THE HISTORY & EVOLUTION OF FLIGHT SIMULATION PART II

Gamers Notebooks

 By Nicole Farrington

In Part I of our article we saw how important training became with the inception of manned flights. Efforts to make these training sessions realistic improved with every attempt.  The first known flight simulation device was to help pilots fly the  Antoinette monoplane. A training rig was developed in 1909 to help the pilot operate the control wheels before the aircraft was flown. This consisted of a seat mounted in a half-barrel and the two wheels.  The pilot training devices developed during World War I. Some, like the earlier Antoinette trainer of 1909, were for teaching pilots how to operate the flight controls.

The next step in the evolution of the flight trainer was the replacement of the human operator in Antoinette type machines with mechanical or electrical actuators linked to the trainer controls. The aim of these now automatic devices was to rotate the trainee pilot’s fuselage into an attitude corresponding to that of the real aircraft in response to his control inputs. 

The 1920s and 1930s

 

An electrical version of this type of trainer was patented in the United States in 1929 by Buckley. This machine consisted of a small dummy fuselage mounted on a universal joint (which by now had become a common arrangement) with pitch and roll attitudes each produced by opposing motors proportionally controlled by stick movements while turning motion was provided by another motor actuated by controls on the rudder bar. Programmed disturbances could be introduced by means of a perforated tape arrangement which could also control the indications of dummy cockpit instruments; these were not, however, connected to the flying controls.

 Flight Simulators

LINK TRAINER

The best-known early flight simulation device was the Link Trainer, produced by Edwin Link in Binghamton, New York state, USA, which he started building in 1927, later patenting his design which was first available for sale in 1929. The Link family firm in Binghamton manufactured keyboard organs, and Edwin Link was therefore familiar with components such as leather bellows, reed switches and so forth. He was also an amateur pilot, but was not satisfied with the amount of real flying training that was available. He decided to build a ground-based device to provide such training without the restrictions of weather and the availability of aircraft and flight instructors. His design had a pneumatic motion platform driven by inflatable bellows which provided pitch and roll cues. An electric motor rotated the platform, providing yaw cues. A generic replica cockpit with working instruments was mounted on the motion platform. When the cockpit was covered over, pilots could practice flight by instruments in a safe environment. The motion platform gave the pilot cues of real angular motion in pitch (nose up and down), roll (wing up or down) and yaw (nose left and right).
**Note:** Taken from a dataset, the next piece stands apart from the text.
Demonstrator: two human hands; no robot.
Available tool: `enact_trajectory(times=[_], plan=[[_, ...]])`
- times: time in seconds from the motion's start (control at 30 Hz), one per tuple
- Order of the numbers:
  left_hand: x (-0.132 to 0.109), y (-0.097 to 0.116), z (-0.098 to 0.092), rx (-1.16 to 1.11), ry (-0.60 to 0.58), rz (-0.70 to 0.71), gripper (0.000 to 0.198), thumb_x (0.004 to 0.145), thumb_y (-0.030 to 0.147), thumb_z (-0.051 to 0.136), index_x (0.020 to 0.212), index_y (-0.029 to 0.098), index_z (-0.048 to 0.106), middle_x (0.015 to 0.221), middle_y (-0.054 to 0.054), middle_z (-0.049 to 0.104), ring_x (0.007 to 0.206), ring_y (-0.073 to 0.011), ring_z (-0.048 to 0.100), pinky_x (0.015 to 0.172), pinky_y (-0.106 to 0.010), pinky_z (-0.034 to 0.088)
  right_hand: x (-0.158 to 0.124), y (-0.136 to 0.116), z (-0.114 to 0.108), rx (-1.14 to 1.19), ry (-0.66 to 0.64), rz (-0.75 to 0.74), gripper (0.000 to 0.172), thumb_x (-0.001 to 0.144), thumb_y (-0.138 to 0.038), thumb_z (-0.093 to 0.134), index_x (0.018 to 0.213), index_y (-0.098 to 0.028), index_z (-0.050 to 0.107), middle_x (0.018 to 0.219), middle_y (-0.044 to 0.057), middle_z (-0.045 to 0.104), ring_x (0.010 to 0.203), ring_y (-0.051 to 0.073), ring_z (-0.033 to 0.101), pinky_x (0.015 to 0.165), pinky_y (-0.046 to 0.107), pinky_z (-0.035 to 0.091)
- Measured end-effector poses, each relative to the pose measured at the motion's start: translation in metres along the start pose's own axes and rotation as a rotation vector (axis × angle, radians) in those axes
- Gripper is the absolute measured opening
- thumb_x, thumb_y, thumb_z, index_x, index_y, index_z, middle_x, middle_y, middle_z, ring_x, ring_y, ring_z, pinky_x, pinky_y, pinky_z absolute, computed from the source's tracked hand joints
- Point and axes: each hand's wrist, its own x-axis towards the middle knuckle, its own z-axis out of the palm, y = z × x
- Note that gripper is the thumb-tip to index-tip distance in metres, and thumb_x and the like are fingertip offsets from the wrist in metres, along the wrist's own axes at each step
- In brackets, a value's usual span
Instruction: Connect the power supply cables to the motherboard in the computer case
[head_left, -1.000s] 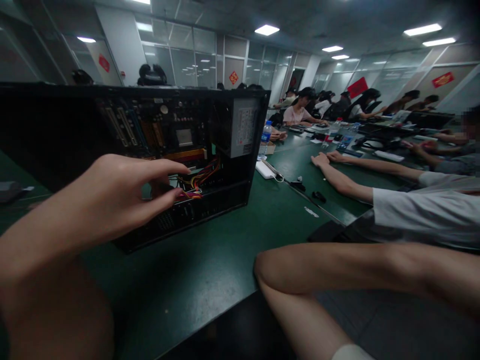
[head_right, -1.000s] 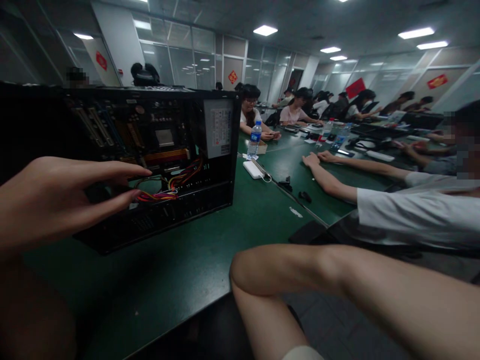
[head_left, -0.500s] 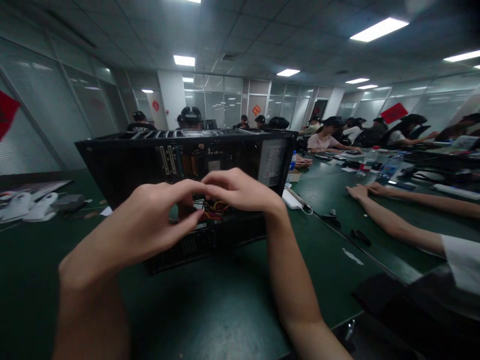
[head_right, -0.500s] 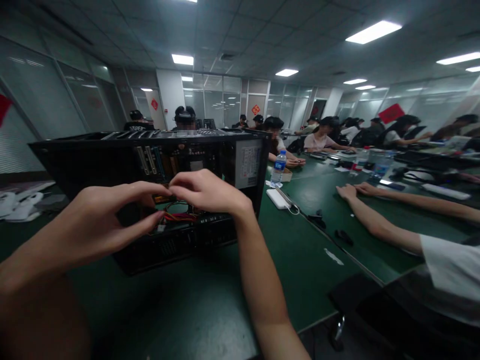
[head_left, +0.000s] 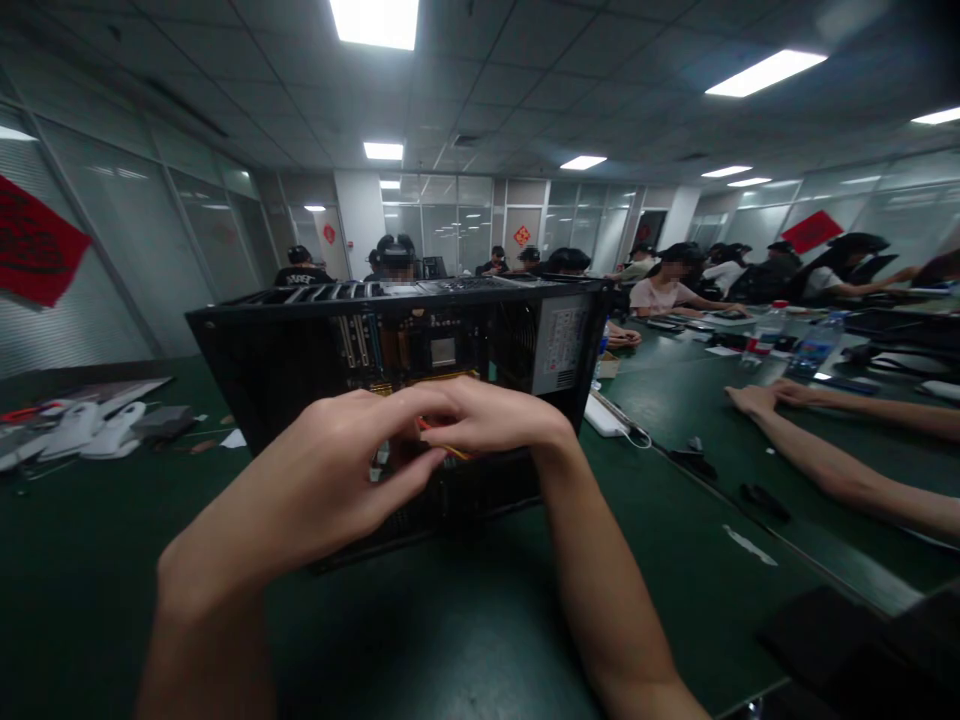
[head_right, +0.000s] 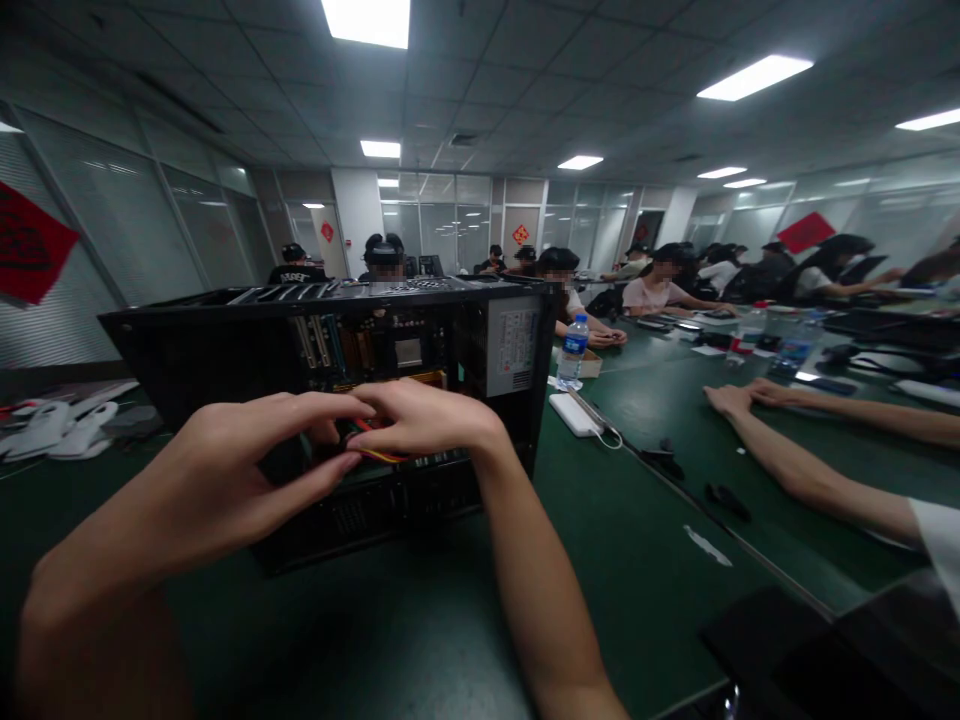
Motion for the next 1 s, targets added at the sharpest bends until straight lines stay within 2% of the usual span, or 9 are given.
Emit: enact_trajectory(times=[0.07,0.13,0.23,0.4,0.53,0.67,0.8,1.0], plan=[[0.0,0.0,-0.004,-0.004,0.045,-0.027,0.037,0.092,0.035,0.061,0.127,0.023,0.062,0.097,-0.004,0.075,0.081,-0.0168,0.07,0.074,-0.024,0.056,-0.011,-0.008,-0.009,0.129,0.186,0.014,0.044,0.092,-0.037,0.064,0.128,-0.014,0.059,0.076,-0.002,0.065,0.059,0.009,0.056,0.055,0.02,0.047],[-0.001,0.0,-0.006,-0.008,0.08,-0.056,0.043,0.092,0.038,0.063,0.132,0.023,0.059,0.093,-0.003,0.075,0.078,-0.0162,0.07,0.072,-0.024,0.056,-0.023,-0.017,-0.015,0.246,0.337,0.063,0.053,0.094,-0.044,0.06,0.138,-0.015,0.052,0.059,-0.007,0.055,0.044,0.008,0.047,0.043,0.019,0.04],[0.0,-0.003,-0.005,-0.023,0.117,-0.071,0.052,0.091,0.041,0.065,0.138,0.023,0.053,0.089,-0.002,0.074,0.074,-0.0146,0.069,0.069,-0.022,0.056,-0.038,-0.029,-0.018,0.348,0.449,0.088,0.053,0.095,-0.049,0.058,0.138,-0.017,0.053,0.049,-0.009,0.047,0.036,0.008,0.043,0.036,0.019,0.035],[0.006,-0.007,0.007,-0.076,0.158,-0.039,0.058,0.091,0.039,0.066,0.143,0.023,0.047,0.088,-0.001,0.073,0.073,-0.0136,0.069,0.064,-0.021,0.055,-0.05,-0.045,-0.015,0.334,0.36,0.078,0.043,0.095,-0.045,0.059,0.128,-0.018,0.062,0.063,-0.001,0.065,0.05,0.012,0.06,0.043,0.021,0.047],[0.007,-0.005,0.01,-0.1,0.196,-0.02,0.06,0.089,0.037,0.07,0.143,0.023,0.048,0.087,-0.001,0.072,0.074,-0.0139,0.069,0.063,-0.02,0.055,-0.048,-0.052,-0.011,0.185,0.436,0.035,0.038,0.096,-0.04,0.058,0.126,-0.019,0.065,0.085,0.004,0.074,0.074,0.018,0.069,0.063,0.026,0.057],[0.007,-0.003,0.01,-0.067,0.193,-0.007,0.059,0.088,0.038,0.07,0.141,0.022,0.05,0.086,-0.001,0.072,0.072,-0.0132,0.068,0.063,-0.02,0.055,-0.045,-0.054,-0.011,0.078,0.488,-0.029,0.033,0.094,-0.037,0.06,0.119,-0.018,0.071,0.104,0.007,0.074,0.099,0.023,0.069,0.084,0.033,0.058],[0.007,-0.003,0.013,-0.012,0.233,0.029,0.061,0.089,0.039,0.07,0.143,0.023,0.049,0.086,-0.001,0.071,0.071,-0.0126,0.066,0.064,-0.021,0.055,-0.044,-0.056,-0.01,0.07,0.514,-0.041,0.034,0.094,-0.036,0.059,0.12,-0.018,0.071,0.104,0.007,0.075,0.1,0.023,0.069,0.086,0.034,0.057],[0.008,-0.007,0.016,0.017,0.256,0.079,0.061,0.089,0.039,0.07,0.144,0.023,0.049,0.08,0.001,0.068,0.067,-0.0114,0.063,0.066,-0.021,0.054,-0.042,-0.061,-0.008,0.015,0.468,-0.028,0.032,0.097,-0.034,0.054,0.12,-0.019,0.071,0.099,0.005,0.075,0.1,0.023,0.068,0.088,0.034,0.056]])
Initially, aviation flight schools showed little interest in the “Link Trainer”. Link also demonstrated his trainer to the US Army Air Force (USAAF), but with no result. However, the situation changed in 1934 when the Army Air Force was given a Government contract to fly the postal mail. This included having to fly in bad weather as well as good, for which the USAAF had not previously carried out much training. Sadly, during the first weeks of the mail service, nearly a dozen Army pilots were killed, and something had to be done. The Army Air Force hierarchy remembered Ed Link and his trainer. Link flew in to meet them at Newark Field, New Jersey, and they were impressed in his ability to arrive on a day with poor visibility, due to practice on his training device. The result was that the USAAF purchased four Link Trainers at US$3500 each, and this can be said to mark the start of the world flight simulation industry.
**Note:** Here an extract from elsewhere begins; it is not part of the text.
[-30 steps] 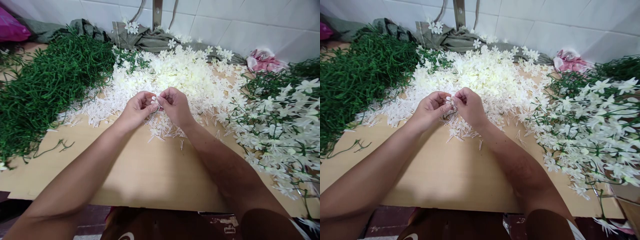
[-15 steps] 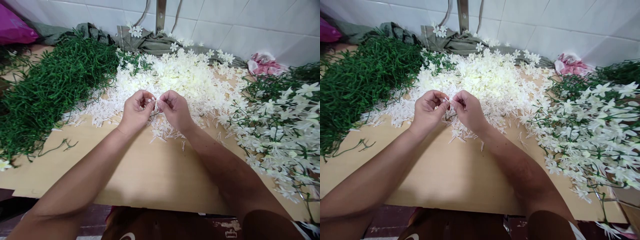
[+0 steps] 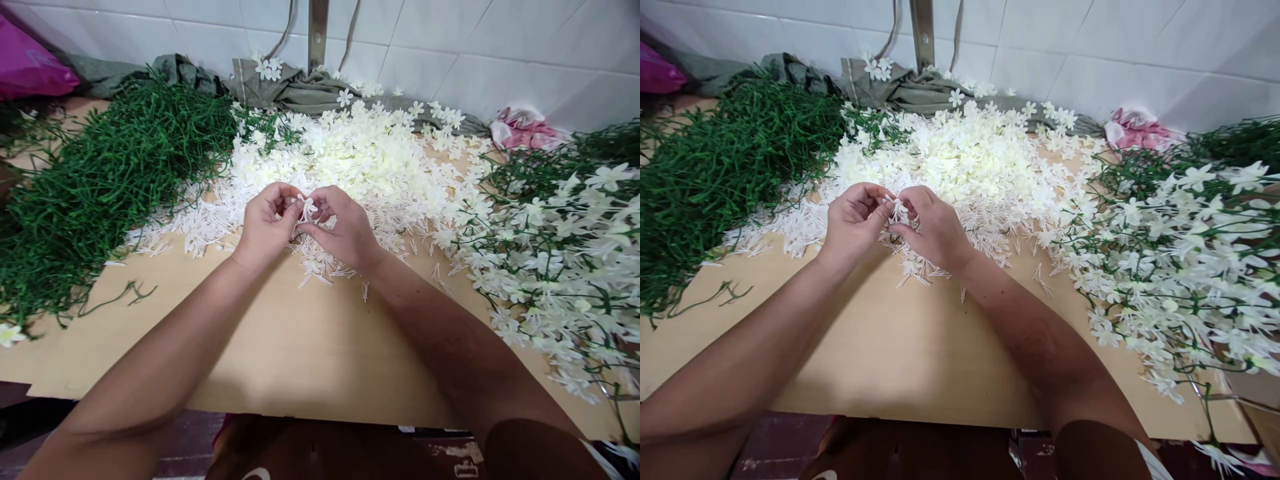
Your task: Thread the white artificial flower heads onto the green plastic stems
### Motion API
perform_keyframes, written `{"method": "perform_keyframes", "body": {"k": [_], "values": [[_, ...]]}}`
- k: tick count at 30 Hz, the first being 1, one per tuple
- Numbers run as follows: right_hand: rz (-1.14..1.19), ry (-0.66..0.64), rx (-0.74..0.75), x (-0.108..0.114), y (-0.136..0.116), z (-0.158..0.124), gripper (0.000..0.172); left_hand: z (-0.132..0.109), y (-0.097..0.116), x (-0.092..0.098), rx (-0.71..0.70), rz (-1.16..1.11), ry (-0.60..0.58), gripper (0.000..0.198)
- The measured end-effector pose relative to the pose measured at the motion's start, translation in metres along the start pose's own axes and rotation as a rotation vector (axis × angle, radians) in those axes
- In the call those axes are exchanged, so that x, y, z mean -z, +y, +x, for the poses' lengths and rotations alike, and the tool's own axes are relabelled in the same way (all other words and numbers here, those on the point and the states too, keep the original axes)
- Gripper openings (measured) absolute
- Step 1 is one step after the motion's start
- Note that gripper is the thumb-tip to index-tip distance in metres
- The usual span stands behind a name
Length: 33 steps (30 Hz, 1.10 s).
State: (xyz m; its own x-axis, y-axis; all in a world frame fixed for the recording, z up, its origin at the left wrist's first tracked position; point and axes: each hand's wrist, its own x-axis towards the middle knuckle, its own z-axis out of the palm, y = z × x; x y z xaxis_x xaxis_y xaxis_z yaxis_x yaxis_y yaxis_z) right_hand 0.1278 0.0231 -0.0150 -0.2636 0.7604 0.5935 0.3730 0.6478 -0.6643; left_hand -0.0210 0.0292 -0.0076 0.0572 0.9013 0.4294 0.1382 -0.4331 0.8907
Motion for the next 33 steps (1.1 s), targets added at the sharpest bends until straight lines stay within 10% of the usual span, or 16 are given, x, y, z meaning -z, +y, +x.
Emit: {"method": "perform_keyframes", "body": {"k": [11, 21, 33], "values": [[0.12, 0.032, -0.134, 0.012, -0.002, 0.008, 0.017, -0.004, 0.005, 0.003, 0.071, 0.021, -0.114, 0.008], [0.495, -0.064, -0.437, 0.027, 0.01, 0.015, 0.029, -0.01, -0.002, -0.01, -0.049, 0.966, -0.329, 0.015], [0.753, 0.017, -0.594, 0.022, 0.008, 0.014, 0.03, 0.0, 0.01, 0.013, -0.034, 0.397, -0.08, 0.016]]}}
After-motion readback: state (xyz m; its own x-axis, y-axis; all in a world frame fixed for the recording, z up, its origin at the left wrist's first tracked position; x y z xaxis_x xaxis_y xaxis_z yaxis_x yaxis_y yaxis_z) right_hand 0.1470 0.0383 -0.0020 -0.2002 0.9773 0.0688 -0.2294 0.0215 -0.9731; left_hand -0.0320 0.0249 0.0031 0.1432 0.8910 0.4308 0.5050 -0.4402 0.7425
The company Link Aviation Devices Inc was then formed, and sales followed to others including the UK Royal Air Force and, ironically in view of the Pearl Harbour attack on 7 December 1941, to the Imperial Japanese Naval Air Arm.

The first description of the trainer made no reference to instruments and the device was therefore primarily intended to demonstrate to students the effects of the controls on the attitude of the simulated aeroplane and to train them in their operation. As with other synthetic devices of this time, the simulated effects of the ailerons, elevators and rudder were independent; they did not represent a true reproduction of the aircraft’s coordinated behaviour.

However, despite twenty years of development, simulation was not seen as a substitute for actual flight. The acceptance of simulated flight as a useful training aid had to wait for further developments in the science of flying.

World War II (1939-45)

The principal pilot trainer used during World War II was the Link Trainer. Some 10,000 were produced to train new pilots of allied nations, many in the USA and Canada because many pilots were trained in those countries before returning to Europe or the Pacific to fly combat missions.

During WWII, other ground-based flight training devices were produced. For instance, in 1943, a fixed-base aircraft-specific trainer for the British Halifax bomber was produced at the RAF Station at Silloth in the north of England. This consisted of a mock-up of the front fuselage of the Halifax, the pilot’s flight controls being simulated through an analogue system that gave artificial resistance (“feel”) when the pilot moved the controls. Another name for this device was the “Silloth Trainer”.

A different type of WWII trainer was for navigating at night by the stars. The Celestial Navigation Trainer of 1941 was 13.7 m (45 ft) high and capable of accommodating the navigation team of a bomber crew. It enabled sextants to be used for taking “star shots” from a projected display of the night sky.